Task requirements
Check every line below for the word "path" and copy the ones that have it.

———

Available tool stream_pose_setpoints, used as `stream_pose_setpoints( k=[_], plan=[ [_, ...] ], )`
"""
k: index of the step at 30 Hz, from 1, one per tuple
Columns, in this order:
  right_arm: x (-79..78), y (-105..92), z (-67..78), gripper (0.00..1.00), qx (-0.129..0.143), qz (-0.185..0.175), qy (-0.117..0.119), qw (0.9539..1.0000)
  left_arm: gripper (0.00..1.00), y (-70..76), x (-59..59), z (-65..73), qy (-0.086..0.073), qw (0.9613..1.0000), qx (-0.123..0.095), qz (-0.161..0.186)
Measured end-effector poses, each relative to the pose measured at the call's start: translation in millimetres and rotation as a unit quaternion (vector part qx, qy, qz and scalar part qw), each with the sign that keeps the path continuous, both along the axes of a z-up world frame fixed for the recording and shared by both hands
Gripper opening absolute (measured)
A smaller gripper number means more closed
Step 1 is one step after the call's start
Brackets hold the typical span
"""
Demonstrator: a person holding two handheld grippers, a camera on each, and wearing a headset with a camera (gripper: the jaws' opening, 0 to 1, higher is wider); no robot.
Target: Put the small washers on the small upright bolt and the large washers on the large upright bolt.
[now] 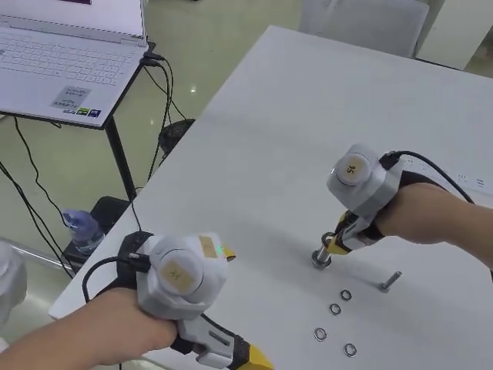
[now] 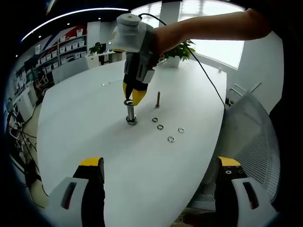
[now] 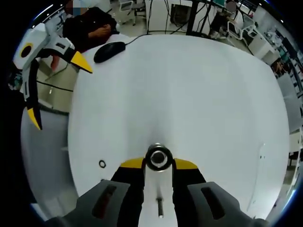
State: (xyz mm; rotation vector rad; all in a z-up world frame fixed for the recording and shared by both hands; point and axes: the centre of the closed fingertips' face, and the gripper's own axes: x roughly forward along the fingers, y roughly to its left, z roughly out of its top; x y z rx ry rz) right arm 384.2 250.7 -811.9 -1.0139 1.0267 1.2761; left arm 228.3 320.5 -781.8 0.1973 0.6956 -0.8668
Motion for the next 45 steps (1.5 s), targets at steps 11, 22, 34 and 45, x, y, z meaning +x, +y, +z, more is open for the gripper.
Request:
stream_pose_setpoints(
  k=[11, 22, 34, 45],
  plan=[
    [-3.5, 1.2, -10.9, 0.22, -0.013, 0.005, 0.005, 0.9999, 0.99, -0.1, -0.7, 0.2, 0.001, 1.0, 0.003, -0.005],
    [-10.4, 2.5, -24.7, 0.22, -0.026, 0.011, 0.01, 0.9996, 0.97, 1.0, -3.9, 0.2, -0.002, 0.9999, 0.012, -0.011],
    [-10.3, -0.2, -41.9, 0.22, -0.037, 0.01, 0.012, 0.9992, 0.95, 4.9, -8.2, -0.4, 0.002, 0.9999, 0.01, -0.004],
    [-9.9, 0.2, -44.5, 0.22, -0.045, 0.016, 0.011, 0.9988, 0.93, 8.6, -11.5, -3.4, 0.005, 0.9999, 0.013, -0.001]
  ],
)
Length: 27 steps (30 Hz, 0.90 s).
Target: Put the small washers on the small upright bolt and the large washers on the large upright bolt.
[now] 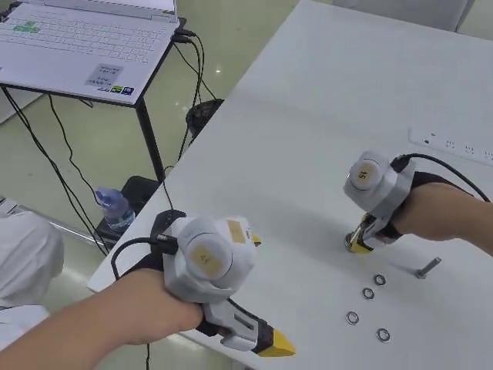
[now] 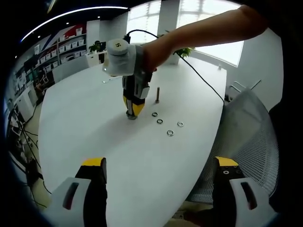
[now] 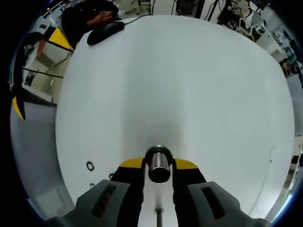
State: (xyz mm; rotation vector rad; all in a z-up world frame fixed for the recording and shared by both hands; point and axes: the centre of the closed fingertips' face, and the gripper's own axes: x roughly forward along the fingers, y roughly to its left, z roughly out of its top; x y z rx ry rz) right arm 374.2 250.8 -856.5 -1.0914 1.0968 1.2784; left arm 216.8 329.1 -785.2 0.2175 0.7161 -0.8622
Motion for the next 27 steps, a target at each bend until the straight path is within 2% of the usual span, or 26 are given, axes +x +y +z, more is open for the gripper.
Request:
stream_pose_setpoints(
  k=[14, 20, 27],
  plan=[
    [0.3, 2.1, 0.1, 0.24, 0.002, 0.021, -0.001, 0.9998, 0.9, -2.1, -1.6, 1.2, 0.004, 1.0, -0.003, -0.004],
    [-0.3, 6.0, -0.7, 0.35, 0.014, 0.025, -0.002, 0.9996, 0.9, -1.9, -2.8, 1.7, 0.003, 1.0, -0.003, -0.002],
    [4.2, 4.1, 4.9, 0.36, 0.022, 0.025, -0.001, 0.9995, 0.9, -2.5, -4.8, -0.5, 0.007, 1.0, -0.003, -0.004]
  ],
)
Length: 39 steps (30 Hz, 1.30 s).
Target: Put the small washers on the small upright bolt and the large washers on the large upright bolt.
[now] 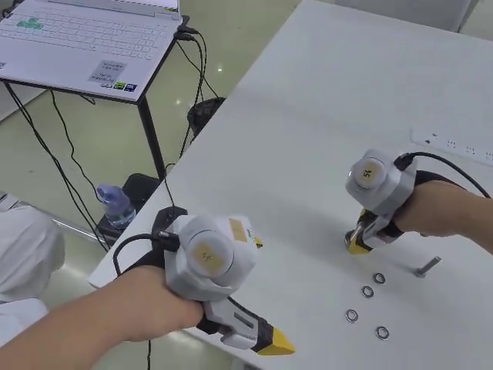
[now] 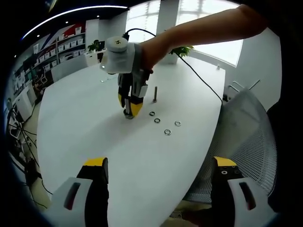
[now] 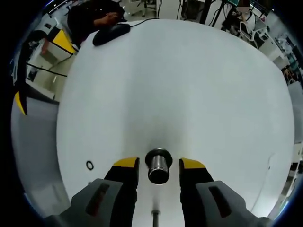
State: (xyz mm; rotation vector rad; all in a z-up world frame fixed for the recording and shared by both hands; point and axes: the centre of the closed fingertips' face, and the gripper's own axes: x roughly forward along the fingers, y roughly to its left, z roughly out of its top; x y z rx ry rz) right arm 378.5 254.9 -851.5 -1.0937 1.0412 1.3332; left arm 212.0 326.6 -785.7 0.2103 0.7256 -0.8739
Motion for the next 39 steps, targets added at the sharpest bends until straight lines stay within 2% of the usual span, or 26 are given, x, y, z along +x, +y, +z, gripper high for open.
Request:
stream_pose_setpoints(
  k=[9, 15, 18, 26, 32, 39],
  plan=[
    [0.3, -10.9, 17.4, 0.38, 0.006, 0.005, -0.01, 0.9999, 0.9, -1.0, 3.5, 3.7, -0.003, 1.0, -0.001, -0.004],
    [-0.8, -17.5, 35.5, 0.38, 0.016, 0.008, -0.017, 0.9997, 0.9, -0.3, 2.7, 4.0, -0.002, 0.9999, 0.005, -0.008],
    [-0.4, -23.1, 41.8, 0.37, 0.021, 0.012, -0.022, 0.9995, 0.9, -0.9, 4.1, 8.1, -0.005, 1.0, 0.0, -0.006],
    [-3.5, -38.7, 50.0, 0.37, 0.027, 0.017, -0.024, 0.9992, 0.9, -1.5, 3.8, 9.1, -0.007, 0.9999, 0.005, -0.008],
    [-12.4, -48.1, 56.8, 0.37, 0.044, 0.019, -0.021, 0.9986, 0.89, -5.4, 1.7, 11.3, -0.007, 0.9998, 0.008, -0.015],
    [-22.5, -56.2, 54.6, 0.37, 0.053, 0.032, -0.016, 0.998, 0.89, -5.9, 4.0, 12.6, -0.008, 0.9998, 0.01, -0.016]
  ],
)
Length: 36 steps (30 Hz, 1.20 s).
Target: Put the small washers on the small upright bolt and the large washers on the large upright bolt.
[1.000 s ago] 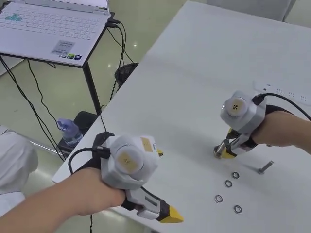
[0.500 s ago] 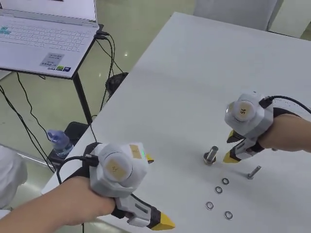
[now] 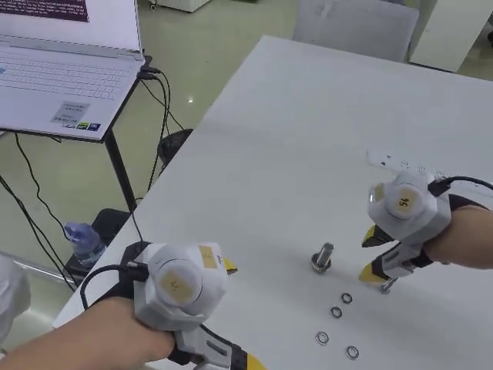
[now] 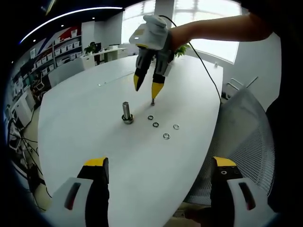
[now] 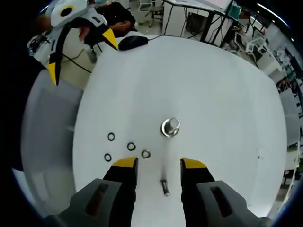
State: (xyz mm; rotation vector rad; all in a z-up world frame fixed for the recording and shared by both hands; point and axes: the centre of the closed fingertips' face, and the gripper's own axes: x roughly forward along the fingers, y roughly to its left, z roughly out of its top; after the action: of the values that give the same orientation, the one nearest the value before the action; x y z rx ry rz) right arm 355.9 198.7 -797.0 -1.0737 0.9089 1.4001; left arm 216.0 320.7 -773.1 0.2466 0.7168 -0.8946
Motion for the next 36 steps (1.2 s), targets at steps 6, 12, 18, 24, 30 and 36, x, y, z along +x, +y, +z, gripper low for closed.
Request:
stream_pose_setpoints(
  k=[6, 12, 18, 24, 30, 36],
  plan=[
    [-11.5, -1.6, -8.6, 0.37, 0.003, 0.007, 0.005, 1.0, 0.89, -1.2, 1.3, -2.1, 0.0, 1.0, 0.001, -0.003],
    [-19.4, -1.5, -23.3, 0.36, 0.0, 0.008, 0.011, 0.9999, 0.89, -1.7, 1.6, -3.4, 0.001, 1.0, -0.003, -0.005],
    [-21.8, 1.7, -37.0, 0.35, -0.001, 0.011, 0.018, 0.9998, 0.89, -1.7, -0.7, -4.6, 0.001, 0.9999, 0.004, -0.014],
    [-18.7, -0.7, -58.1, 0.33, -0.012, 0.023, 0.008, 0.9996, 0.89, -1.9, -0.9, -2.7, 0.001, 0.9999, 0.0, -0.012],
    [-17.2, 1.5, -69.3, 0.31, -0.013, 0.02, 0.01, 0.9997, 0.88, -5.9, -1.6, -3.6, 0.003, 0.9999, -0.001, -0.016],
    [-16.7, 0.2, -78.6, 0.28, -0.021, 0.016, 0.013, 0.9996, 0.88, -4.6, -2.4, -5.7, 0.005, 0.9998, 0.003, -0.018]
  ],
)
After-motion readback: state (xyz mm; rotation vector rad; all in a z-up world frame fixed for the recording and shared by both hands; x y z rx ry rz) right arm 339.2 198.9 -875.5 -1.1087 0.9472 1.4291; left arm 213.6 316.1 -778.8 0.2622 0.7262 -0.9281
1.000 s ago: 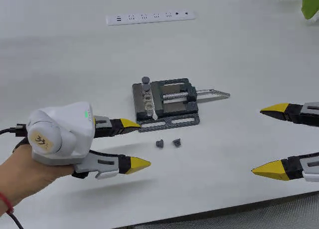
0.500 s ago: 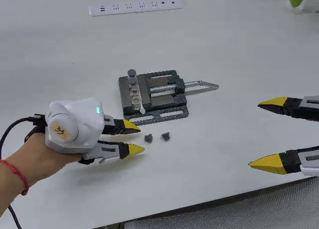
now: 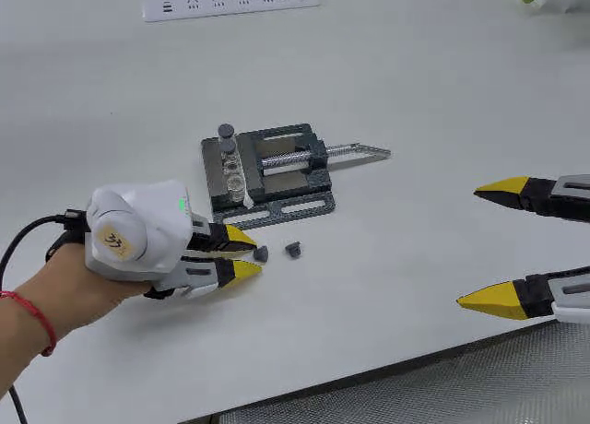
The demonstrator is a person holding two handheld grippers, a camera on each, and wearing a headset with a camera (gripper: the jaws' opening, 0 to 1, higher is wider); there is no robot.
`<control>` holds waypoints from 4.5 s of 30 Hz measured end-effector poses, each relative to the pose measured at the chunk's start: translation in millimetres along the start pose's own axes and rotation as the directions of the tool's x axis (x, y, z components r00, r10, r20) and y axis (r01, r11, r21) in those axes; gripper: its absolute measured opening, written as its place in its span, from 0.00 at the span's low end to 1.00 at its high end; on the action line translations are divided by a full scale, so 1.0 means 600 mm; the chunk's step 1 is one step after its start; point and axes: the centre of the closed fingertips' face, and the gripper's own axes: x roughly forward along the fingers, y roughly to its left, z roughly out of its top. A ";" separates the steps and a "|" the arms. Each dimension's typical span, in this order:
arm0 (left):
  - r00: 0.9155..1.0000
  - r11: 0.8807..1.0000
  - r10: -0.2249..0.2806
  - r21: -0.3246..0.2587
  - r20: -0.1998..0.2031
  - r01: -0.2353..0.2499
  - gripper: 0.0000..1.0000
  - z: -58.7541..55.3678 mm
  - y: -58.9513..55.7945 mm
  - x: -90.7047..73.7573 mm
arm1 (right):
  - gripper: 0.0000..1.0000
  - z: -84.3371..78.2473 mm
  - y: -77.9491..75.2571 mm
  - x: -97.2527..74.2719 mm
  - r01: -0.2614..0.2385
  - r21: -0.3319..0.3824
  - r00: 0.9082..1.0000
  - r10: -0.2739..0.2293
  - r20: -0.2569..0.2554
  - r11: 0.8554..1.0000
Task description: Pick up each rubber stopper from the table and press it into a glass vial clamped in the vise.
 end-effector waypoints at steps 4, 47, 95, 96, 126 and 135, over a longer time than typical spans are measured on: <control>1.000 1.000 -0.002 -0.004 0.002 0.002 0.10 -0.002 0.002 0.002 | 0.71 -0.004 -0.002 -0.001 0.001 0.006 1.000 -0.001 -0.003 1.000; 0.992 0.994 0.027 -0.110 0.122 -0.013 0.04 0.058 -0.011 -0.032 | 0.65 0.055 0.010 0.024 -0.047 -0.011 0.999 0.048 0.019 0.999; 0.942 0.994 0.111 -0.046 0.317 -0.101 0.04 0.258 -0.057 -0.189 | 0.10 0.298 0.123 0.103 -0.326 -0.374 0.928 0.370 0.052 0.869; 0.942 0.994 0.110 -0.047 0.318 -0.100 0.04 0.259 -0.057 -0.190 | 0.09 0.298 0.123 0.103 -0.325 -0.378 0.928 0.370 0.052 0.867; 0.940 0.996 0.086 -0.056 0.331 -0.072 0.04 0.263 -0.058 -0.193 | 0.06 0.304 0.126 0.098 -0.331 -0.374 0.924 0.377 0.057 0.866; 0.927 0.995 0.093 -0.078 0.363 -0.070 0.04 0.265 -0.055 -0.195 | 0.05 0.307 0.123 0.096 -0.332 -0.373 0.924 0.378 0.055 0.867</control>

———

Task output
Measured end-effector poses, each relative to the pose measured at the call's start: translation in millimetres and rotation as a unit quaternion (vector part qx, qy, qz and scalar part qw), each with the sign that keeps the path continuous, both along the axes of a z-up world frame fixed for the recording and shared by both hands
Motion for the next 27 steps, a target at each bend until the straight path is within 2% of the usual span, or 26 are given, axes +x +y +z, more is open for the gripper.

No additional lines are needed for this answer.